We left a line of poles leading to the hut and began distracting ourselves with dinner. Austin attempted to call Ryan and reached him intermittently. Our minds wandered aimlessly. It didn’t seem like Grace and Claire could’ve mistaken our tracks. Was it some kind of external force, like a person or animal? We just couldn’t comprehend it.
It was 7:15 now—a half hour until protocol dictated that we call search and rescue. Austin, on the phone with Ryan, was just being instructed to call in a crew as he saw a light in the distance. He screamed Grace’s name at the top of his lungs, and after a short pause, received a cheery reply of “Heyyy!”
Disbelief overtook us. Not only had Grace and Claire made it back in pitch-black darkness, they were in seemingly good spirits. All of us doubted we’d see them that night. Feeding them and warming them up as quickly as possible, we awaited an explanation for this baffling disappearance.
As it turns out, Marta, Austin and I were correct to continue up the ridge to the left—the two of them had missed both tracks cutting to the right and continued toward Moonshine Park. Because it was only a half mile there, they didn’t worry that they didn’t see us or the hut: they just thought the hut was in Moonshine Park.
Once there, however, there was only a single, slippery track left to follow. Naturally, they continued for a while before realizing that the rest of us simply couldn’t have gone this way. Choosing to turn back, they buried all of their food and made the treacherous, dark, and icy journey (which included a fox briefly following them) back to our hut, where they miraculously found us.

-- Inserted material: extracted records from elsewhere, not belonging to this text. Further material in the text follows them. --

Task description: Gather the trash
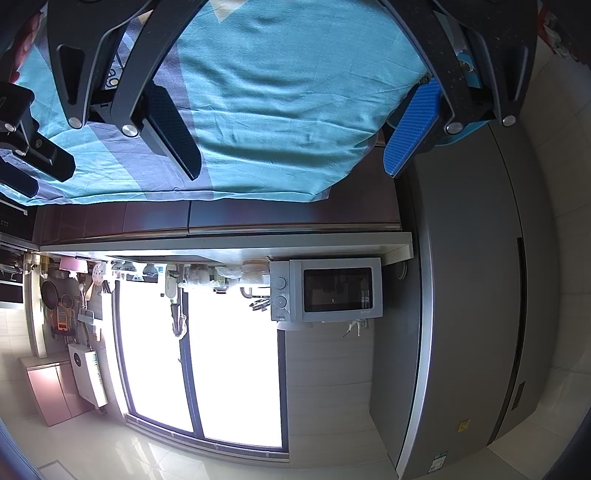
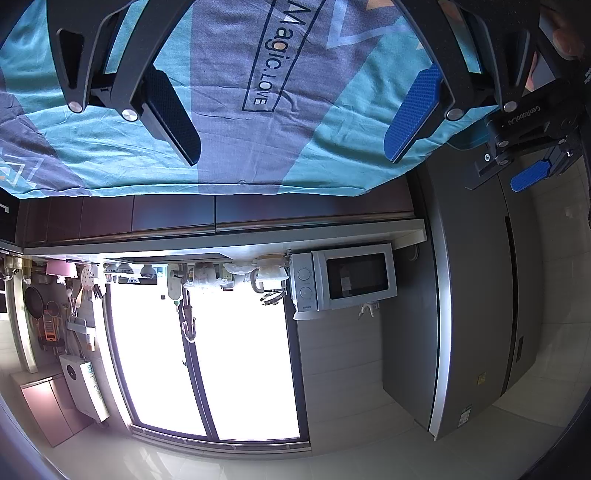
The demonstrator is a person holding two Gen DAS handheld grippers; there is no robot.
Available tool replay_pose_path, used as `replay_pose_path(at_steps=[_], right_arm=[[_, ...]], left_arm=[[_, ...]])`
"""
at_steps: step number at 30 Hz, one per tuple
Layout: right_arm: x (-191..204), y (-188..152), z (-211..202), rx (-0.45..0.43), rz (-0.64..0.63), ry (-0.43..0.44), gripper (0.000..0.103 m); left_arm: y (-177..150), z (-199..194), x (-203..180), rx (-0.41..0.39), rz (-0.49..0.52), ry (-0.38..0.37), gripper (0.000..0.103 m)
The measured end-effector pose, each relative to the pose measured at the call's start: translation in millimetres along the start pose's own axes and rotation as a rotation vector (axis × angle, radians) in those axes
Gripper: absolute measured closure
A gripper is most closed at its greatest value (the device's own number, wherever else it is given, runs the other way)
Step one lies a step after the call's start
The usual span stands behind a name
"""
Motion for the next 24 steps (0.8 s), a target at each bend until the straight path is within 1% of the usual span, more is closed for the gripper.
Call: replay_pose_path(at_steps=[13,16,18,21,24], right_arm=[[-4,-1,1,0.005,0.01,-0.001,0.007],[-6,-1,3,0.01,0.013,-0.003,0.007],[-8,-2,4,0.014,0.012,-0.009,0.007],[-13,-3,7,0.026,0.019,-0.019,0.007],[-24,-3,12,0.042,0.039,-0.036,0.007]], left_arm=[[0,1,-2,0.0,-0.002,0.005,0.006],[-1,3,-4,0.005,0.005,-0.012,0.006],[-2,7,-6,0.024,0.002,-0.022,0.006],[-7,20,-8,0.077,0.004,-0.032,0.006],[-12,39,-11,0.146,0.004,-0.071,0.006]])
Point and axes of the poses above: each gripper's, at about its wrist camera, not at the fingertips, and z roughly the way its jaws point, x to its left, y to its top, the point moved 4 cm from there along z, roughly the way its jaws point, and after that the axes turned 11 degrees about z, right-handed, at the moved point
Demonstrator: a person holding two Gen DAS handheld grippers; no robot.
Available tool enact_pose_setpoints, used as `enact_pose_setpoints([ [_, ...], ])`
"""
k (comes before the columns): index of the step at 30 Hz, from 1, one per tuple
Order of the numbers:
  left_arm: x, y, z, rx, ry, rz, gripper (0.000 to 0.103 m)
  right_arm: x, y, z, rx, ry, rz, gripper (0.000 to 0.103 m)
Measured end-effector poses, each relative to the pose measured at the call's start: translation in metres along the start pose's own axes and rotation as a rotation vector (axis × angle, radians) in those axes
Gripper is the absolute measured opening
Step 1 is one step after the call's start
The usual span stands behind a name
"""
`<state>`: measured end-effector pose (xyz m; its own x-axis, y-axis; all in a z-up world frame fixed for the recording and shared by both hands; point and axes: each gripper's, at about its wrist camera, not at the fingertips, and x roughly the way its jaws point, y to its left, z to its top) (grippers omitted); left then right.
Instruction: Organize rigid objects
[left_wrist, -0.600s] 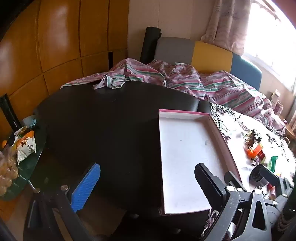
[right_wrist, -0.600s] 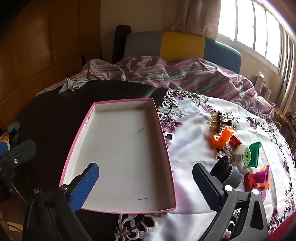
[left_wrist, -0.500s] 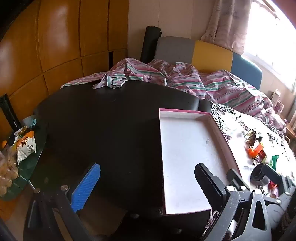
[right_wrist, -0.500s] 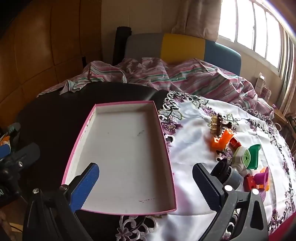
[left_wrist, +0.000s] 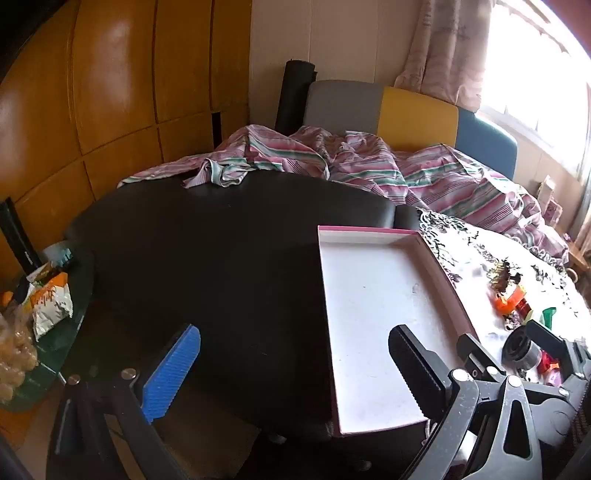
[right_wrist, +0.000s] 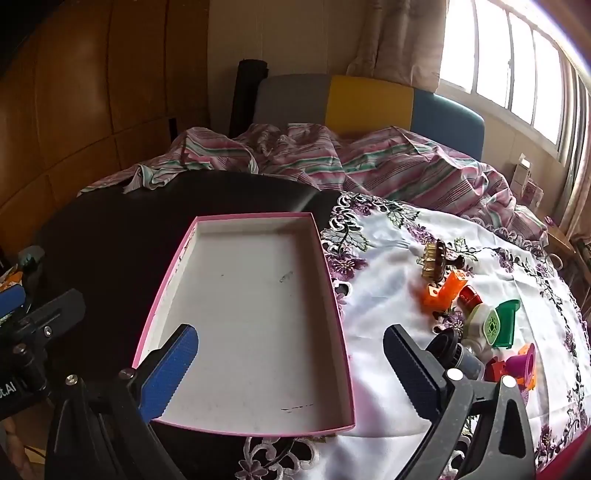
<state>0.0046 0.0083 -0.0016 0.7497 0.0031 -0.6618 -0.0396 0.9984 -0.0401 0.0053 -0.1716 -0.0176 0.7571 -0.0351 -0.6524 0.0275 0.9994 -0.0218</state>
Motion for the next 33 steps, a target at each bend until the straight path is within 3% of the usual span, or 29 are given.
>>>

All of us felt enormously foolish but relieved. We knew that Grace and Claire had food, water, a tent, and sleeping bags—they could’ve survived an unpleasant night. Moreover, both Grace and Claire had ALI Backcountry training themselves and both followed protocol by returning to the place they were first lost. But of course we couldn’t help but expect the worst.
What was important was everyone was safe, and if anything could’ve happened to the two of them, we were glad it was just a wrong turn. In the end, the fact that our group was able to compose ourselves and develop an effective plan of action is a testament to the incredible leadership training and skills that the CC Outdoor Education Center provides, and if we learned anything from this experience, it was the age-old saying: communication is key.
In case anyone was wondering: the rest of the trip flowed seamlessly and we all had an incredible time skinning, skiing, and eating an absurd amount of food—a true wilderness adventure.